When you create an EKS Auto Mode cluster using the eksctl command you provided, the following occurs:

  1. A new VPC is created with public and private subnets.
  2. No NAT Gateway is set up due to the --vpc-nat-mode=Disable flag.
  3. An EKS cluster is created with public endpoint access.
  4. The cluster is associated with the private subnets.

When **only the public endpoint **access for the cluster is enabled, Kubernetes API requests that originate from within your cluster’s VPC (such as worker node to control plane communication) leave the VPC, but not Amazon’s network. In order for nodes to connect to the control plane, the worker node subnets **must have a route to an internet gateway or a route to a NAT gateway **where they can use the public IP address of the NAT gateway.
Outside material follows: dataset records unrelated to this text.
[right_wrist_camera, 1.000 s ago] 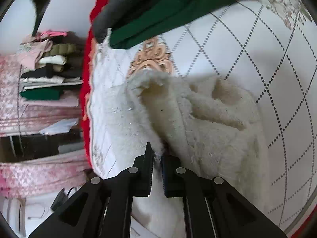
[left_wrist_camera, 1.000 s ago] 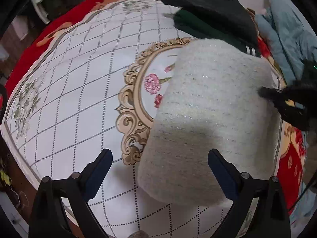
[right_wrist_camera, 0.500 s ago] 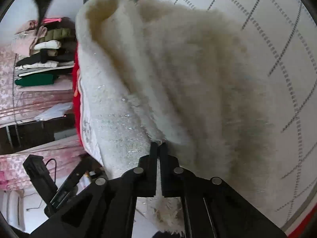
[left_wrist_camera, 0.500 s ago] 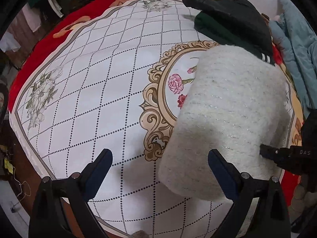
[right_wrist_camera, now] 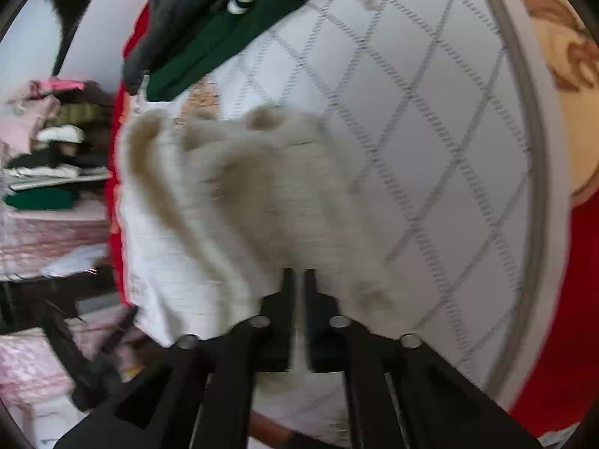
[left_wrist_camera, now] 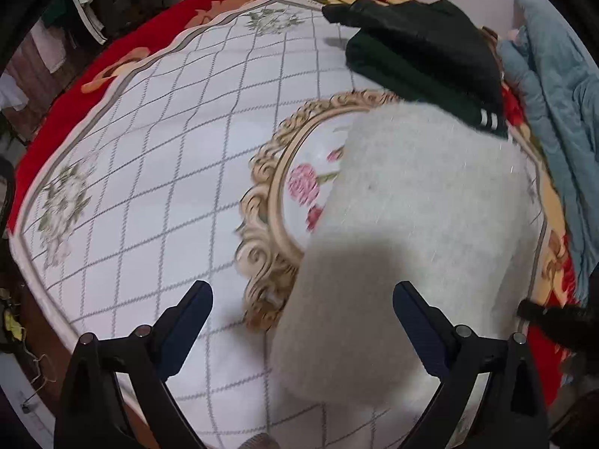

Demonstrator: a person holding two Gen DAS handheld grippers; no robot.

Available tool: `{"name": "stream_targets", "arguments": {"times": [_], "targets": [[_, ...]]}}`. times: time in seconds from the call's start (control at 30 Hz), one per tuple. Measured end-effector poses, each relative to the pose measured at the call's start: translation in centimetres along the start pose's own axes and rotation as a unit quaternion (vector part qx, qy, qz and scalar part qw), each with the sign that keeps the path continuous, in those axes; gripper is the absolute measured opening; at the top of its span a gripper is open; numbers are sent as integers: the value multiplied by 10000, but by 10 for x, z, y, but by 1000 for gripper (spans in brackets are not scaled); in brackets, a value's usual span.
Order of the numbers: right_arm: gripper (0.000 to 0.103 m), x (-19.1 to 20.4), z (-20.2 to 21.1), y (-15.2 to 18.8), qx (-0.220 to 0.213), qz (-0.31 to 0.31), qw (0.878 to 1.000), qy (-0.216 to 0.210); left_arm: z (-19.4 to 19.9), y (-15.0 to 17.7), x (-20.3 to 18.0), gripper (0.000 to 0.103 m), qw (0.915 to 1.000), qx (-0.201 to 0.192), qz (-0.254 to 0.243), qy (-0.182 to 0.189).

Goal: Fold large clothes

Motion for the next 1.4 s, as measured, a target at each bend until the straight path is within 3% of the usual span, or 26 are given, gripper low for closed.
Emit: {"name": "stream_targets", "arguments": {"times": [0.03, 0.07, 0.1, 0.3, 0.4, 0.53, 0.67, 0.77, 0.9, 1.0, 1.1, 1.13, 1.2, 1.27, 1.4], "targets": [[51, -7, -1, -2, -33, -47, 9999, -82, -3, -5, -2, 98, 9999, -3, 15, 132], [82, -12, -2, -4, -78, -90, 9997, -228, -9, -10, -5, 98, 9996, 40, -9, 262], [89, -16, -5, -6, -121, -120, 9991, -397, -18, -16, -10, 98, 9987, 160, -68, 474], [89, -39, -56, -24, 366, -337, 9917, -1184, -63, -35, -39, 98, 9905, 591, -579, 1100], [89, -42, -60, -30, 240, -719, 9834, -1650, -69, -41, -48, 100, 9871, 633, -714, 1285], [93, -42, -51, -26, 124, -546, 9815, -1830, -73, -43, -54, 100, 9844, 644, -890, 1372], [94, -47, -50, -22, 230, -746, 9738, -2136, -74, -45, -54, 100, 9830, 760, -841, 1445], [94, -48, -31, -21, 73, -783, 9674, -2407, -74, -47, -54, 100, 9828, 768, -878, 1432], [103, -35, -34, -16, 182, -351, 9738, -2238, -76, -47, -64, 101, 9791, 797, -1015, 1572], [103, -23, -62, -22, 441, -152, 9826, -1800, -77, -47, -69, 101, 9770, 737, -1196, 1607], [101, -14, -80, -30, 431, -52, 9896, -1371, -79, -49, -70, 101, 9746, 687, -1219, 1747], [98, -9, -83, -31, 420, -15, 9907, -1295, -78, -49, -71, 101, 9740, 658, -1237, 1781], [76, -3, -84, -30, 391, 42, 9914, -1248, -73, -49, -74, 100, 9734, 510, -1374, 1761], [64, 2, -81, -28, 294, -176, 9893, -1418, -63, -48, -80, 100, 9718, 303, -1579, 1726], [54, 17, -71, -25, 69, -350, 9872, -1556, -50, -55, -88, 99, 9677, 205, -1745, 1806]]}}
Point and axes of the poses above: each gripper's, at about its wrist camera, not at the fingertips, and z roughly against the way its jaws point, x to its left, y to its underside, the point moved 4 cm from there along -z, roughly the way its jaws point, and after that the axes turned 8 degrees about -y, right-handed, at the moved point
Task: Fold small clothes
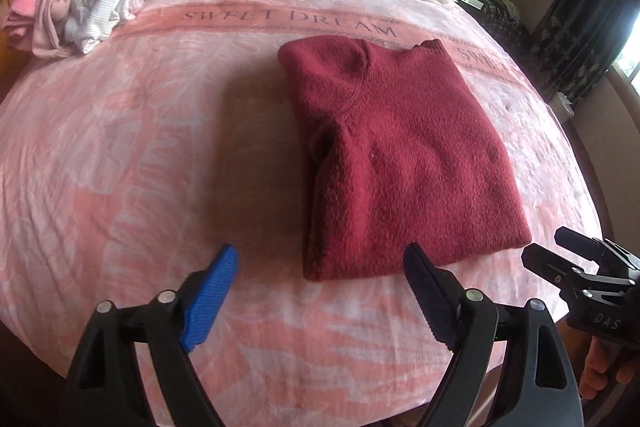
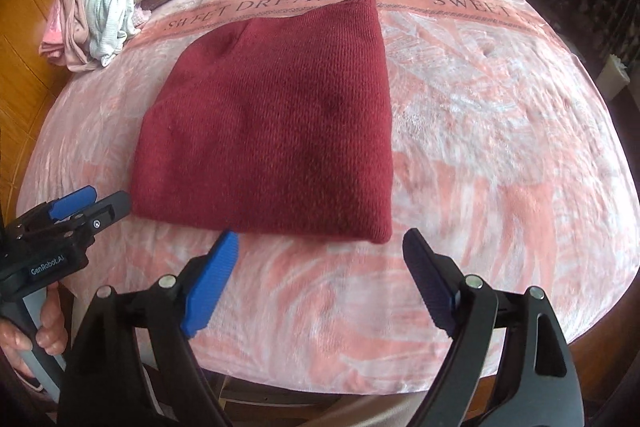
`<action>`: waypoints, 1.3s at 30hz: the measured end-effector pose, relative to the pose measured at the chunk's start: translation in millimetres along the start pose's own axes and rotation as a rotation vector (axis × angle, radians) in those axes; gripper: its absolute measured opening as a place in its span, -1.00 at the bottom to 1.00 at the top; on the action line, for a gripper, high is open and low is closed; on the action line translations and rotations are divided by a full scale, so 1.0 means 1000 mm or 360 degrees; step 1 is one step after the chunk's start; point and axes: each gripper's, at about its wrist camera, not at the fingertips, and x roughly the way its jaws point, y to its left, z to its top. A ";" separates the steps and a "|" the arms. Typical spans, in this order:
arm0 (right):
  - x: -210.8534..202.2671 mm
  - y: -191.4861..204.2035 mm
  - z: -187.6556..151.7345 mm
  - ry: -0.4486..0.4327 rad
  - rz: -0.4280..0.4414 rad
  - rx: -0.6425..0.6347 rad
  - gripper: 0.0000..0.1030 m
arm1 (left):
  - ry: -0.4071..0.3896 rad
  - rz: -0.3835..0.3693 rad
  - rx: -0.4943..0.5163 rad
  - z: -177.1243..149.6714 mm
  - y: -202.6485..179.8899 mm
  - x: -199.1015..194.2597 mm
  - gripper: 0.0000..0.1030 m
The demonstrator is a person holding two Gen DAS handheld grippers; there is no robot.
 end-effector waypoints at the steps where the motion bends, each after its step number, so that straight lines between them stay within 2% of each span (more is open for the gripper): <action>1: -0.001 0.002 -0.004 -0.0002 0.0007 0.0000 0.63 | 0.0004 0.0000 0.0001 -0.003 0.000 0.000 0.66; 15: -0.011 0.004 -0.026 0.0009 0.0006 0.0008 0.65 | 0.0013 0.0081 0.0029 -0.029 -0.006 -0.008 0.66; 39: -0.022 0.013 -0.022 -0.0022 0.0024 -0.0017 0.72 | -0.0011 0.0125 0.0073 -0.027 -0.015 -0.022 0.67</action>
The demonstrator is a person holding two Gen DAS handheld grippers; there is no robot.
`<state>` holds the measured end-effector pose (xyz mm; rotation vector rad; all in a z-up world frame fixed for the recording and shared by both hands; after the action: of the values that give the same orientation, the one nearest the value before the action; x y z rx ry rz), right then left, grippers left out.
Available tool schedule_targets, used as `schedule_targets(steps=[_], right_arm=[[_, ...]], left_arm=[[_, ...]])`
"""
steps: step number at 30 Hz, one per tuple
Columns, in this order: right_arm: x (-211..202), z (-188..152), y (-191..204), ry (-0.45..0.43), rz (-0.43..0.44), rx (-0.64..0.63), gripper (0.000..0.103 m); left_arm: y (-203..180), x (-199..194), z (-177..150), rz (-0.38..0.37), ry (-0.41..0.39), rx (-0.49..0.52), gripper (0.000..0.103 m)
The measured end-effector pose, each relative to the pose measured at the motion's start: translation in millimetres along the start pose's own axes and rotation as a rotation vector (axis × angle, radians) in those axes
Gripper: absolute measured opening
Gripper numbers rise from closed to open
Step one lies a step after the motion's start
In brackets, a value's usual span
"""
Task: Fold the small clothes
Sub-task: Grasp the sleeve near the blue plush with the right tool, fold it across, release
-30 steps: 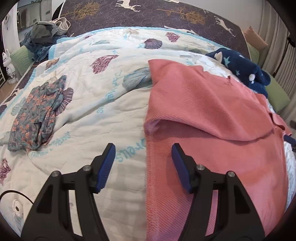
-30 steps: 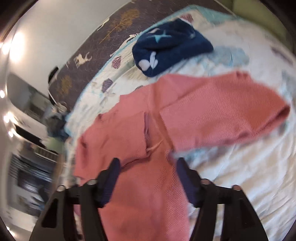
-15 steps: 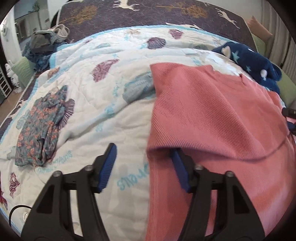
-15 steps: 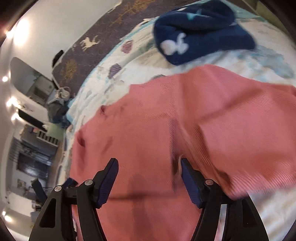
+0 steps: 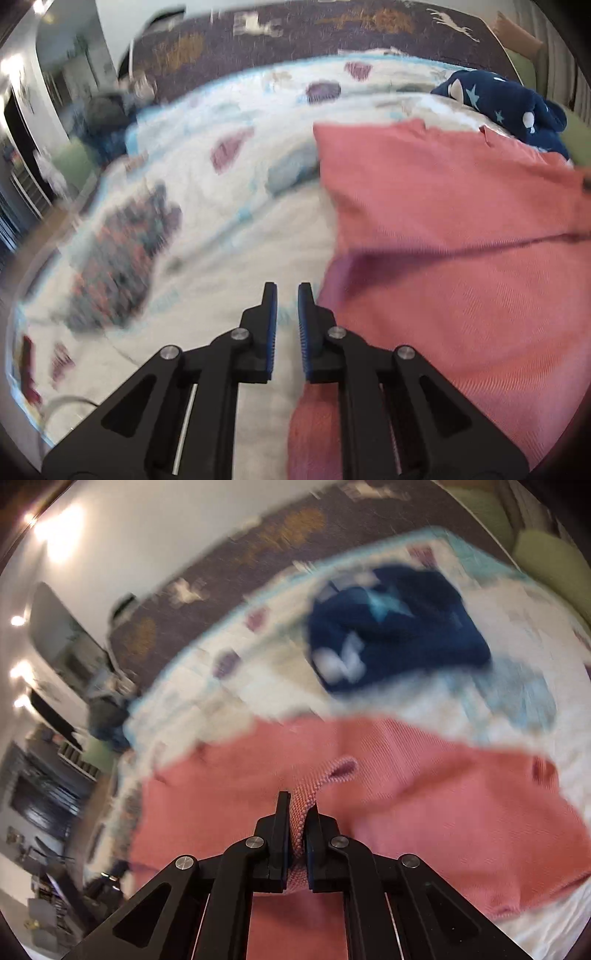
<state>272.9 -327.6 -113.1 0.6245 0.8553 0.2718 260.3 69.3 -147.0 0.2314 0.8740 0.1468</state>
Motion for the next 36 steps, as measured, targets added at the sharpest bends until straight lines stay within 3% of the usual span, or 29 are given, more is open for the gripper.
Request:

As the worker nodes unable to establish communication with the EKS control plane, they are unable to not join the cluster. The worker nodes will be launched, but will not join the cluster.



Therefore, to resolve this issue, create a NAT gateway, and attach it to the private subnets.

Else, if you don't want to use NAT Gatewauy, then you can also modify the cluster endpoint access to either "Public & Private" or only Private. When only the private endpoint is enabled, all traffic to your cluster API server must come from within your cluster’s VPC or a connected network. There is no public access to your API server from the internet. Any kubectl commands must come from within the VPC or a connected network. For a fully private cluster, VPC endpoints such as ec2, ecr.api, ecr.dkr, s3, & sts are required.

Reference: [1] https://repost.aws/knowledge-center/eks-worker-nodes-cluster

AWS
répondu il y a un an
EXPERT
vérifié il y a 10 mois
  • I can run kubectl commands like kubectl get nodeclaim, kubectl describe nodeclaim nodeclaimname just fine though; that's how I got the above events. Is this still applicable to the "nodes can't scale up" problem?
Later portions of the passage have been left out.